Visiting the far-flung reaches of north-central Montana is a bit like stepping back in time. Here, bison roam the shortgrass prairie; meadowlarks and peregrine falcons swoop through the skies; and the buttes, river lands, and wide-open grasslands look much as they did before Europeans began ranching and farming across much of the American prairie. Travelers who brave the journey to this remote region can hike the trailless hills, sleep under the stars, and witness the restoration of an iconic ecosystem, all thanks to a bold conservation initiative called the American Prairie.
The project, run by a nonprofit based in Bozeman, Mont., aims to create the largest nature preserve in the lower 48—encompassing 3.2 million acres of badlands, prairie, and a stretch of the Missouri River—in a unique way. Most protected lands in the U.S. were created by government action, but AP’s goal is to build its preserve by buying private lands that connect existing public parcels. AP will hold the lands and manage them jointly with federal management agencies, with the intent of keeping them open to the public for recreation.
Since it began its work in 2004, AP has assembled 420,425 acres of land: It outright owns 105,378 of them and is leasing the rest from the federal and state governments. These lands border or sit close to the 1.1-million-acre Charles M. Russell National Wildlife Refuge, the 375,000-acre Upper Missouri River Breaks National Monument, and more public lands managed by Montana and the Bureau of Land Management. Together, they make up the vast preserve that AP hopes to restore to a fully functioning prairie ecosystem. Bison were reintroduced to the preserve in 2005, and managers want to build up the populations of many more species that traditionally made their homes here: mountain lions, elk, white-tailed deer, and bighorn sheep, among many others.

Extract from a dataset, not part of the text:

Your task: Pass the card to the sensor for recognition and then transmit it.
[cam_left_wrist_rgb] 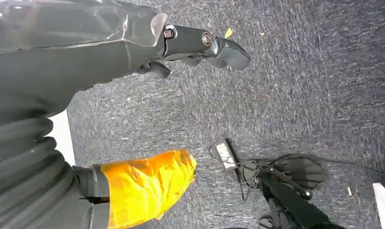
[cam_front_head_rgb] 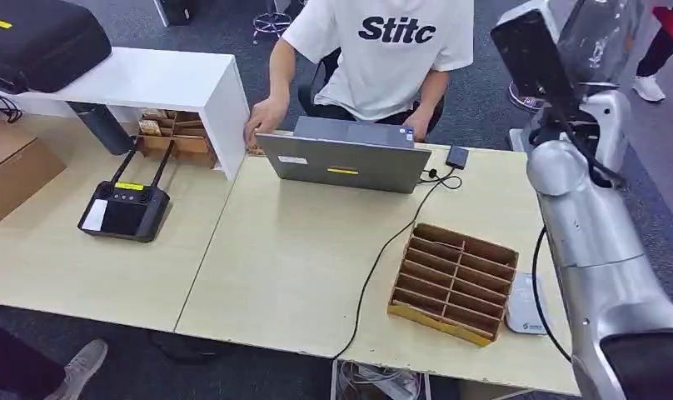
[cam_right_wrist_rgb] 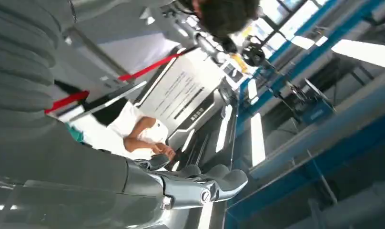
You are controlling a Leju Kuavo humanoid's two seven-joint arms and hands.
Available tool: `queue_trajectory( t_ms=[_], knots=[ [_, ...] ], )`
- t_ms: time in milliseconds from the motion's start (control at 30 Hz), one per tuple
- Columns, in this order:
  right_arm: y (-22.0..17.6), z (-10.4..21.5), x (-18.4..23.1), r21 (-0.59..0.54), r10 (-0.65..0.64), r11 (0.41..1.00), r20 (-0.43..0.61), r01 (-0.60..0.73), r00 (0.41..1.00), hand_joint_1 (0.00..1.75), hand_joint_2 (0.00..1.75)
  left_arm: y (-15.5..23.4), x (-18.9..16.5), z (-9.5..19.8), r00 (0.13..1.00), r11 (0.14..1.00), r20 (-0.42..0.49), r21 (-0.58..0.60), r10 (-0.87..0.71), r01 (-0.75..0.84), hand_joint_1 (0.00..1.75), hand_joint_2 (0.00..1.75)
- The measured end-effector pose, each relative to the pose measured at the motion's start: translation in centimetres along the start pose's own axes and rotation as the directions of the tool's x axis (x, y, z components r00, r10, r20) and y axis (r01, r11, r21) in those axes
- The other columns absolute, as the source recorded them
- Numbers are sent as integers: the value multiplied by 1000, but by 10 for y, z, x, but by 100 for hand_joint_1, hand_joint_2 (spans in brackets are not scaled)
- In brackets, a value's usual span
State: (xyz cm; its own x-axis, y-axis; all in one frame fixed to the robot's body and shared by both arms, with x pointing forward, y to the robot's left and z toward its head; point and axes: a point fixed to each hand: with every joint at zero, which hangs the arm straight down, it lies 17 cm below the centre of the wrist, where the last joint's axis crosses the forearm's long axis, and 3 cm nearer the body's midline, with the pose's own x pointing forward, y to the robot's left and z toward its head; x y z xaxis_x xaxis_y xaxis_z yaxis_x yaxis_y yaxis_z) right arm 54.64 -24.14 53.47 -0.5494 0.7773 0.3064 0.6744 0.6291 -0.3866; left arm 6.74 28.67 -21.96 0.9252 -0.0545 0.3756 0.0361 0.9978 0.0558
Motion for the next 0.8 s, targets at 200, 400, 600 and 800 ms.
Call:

Far from cities and airports, AP takes dedication to visit—you’ll need to be prepared for rough roads, harsh weather, and little infrastructure. But the chance to explore this wild, rugged region is well worth the trouble. To get here, plan to fly into Bozeman, Great Falls, or Billings (go for the closest one to your intended destination within the reserve), and rent a car there. As you approach AP, Lewiston, Malta, and Lodgepole have some services—most crucially, gas.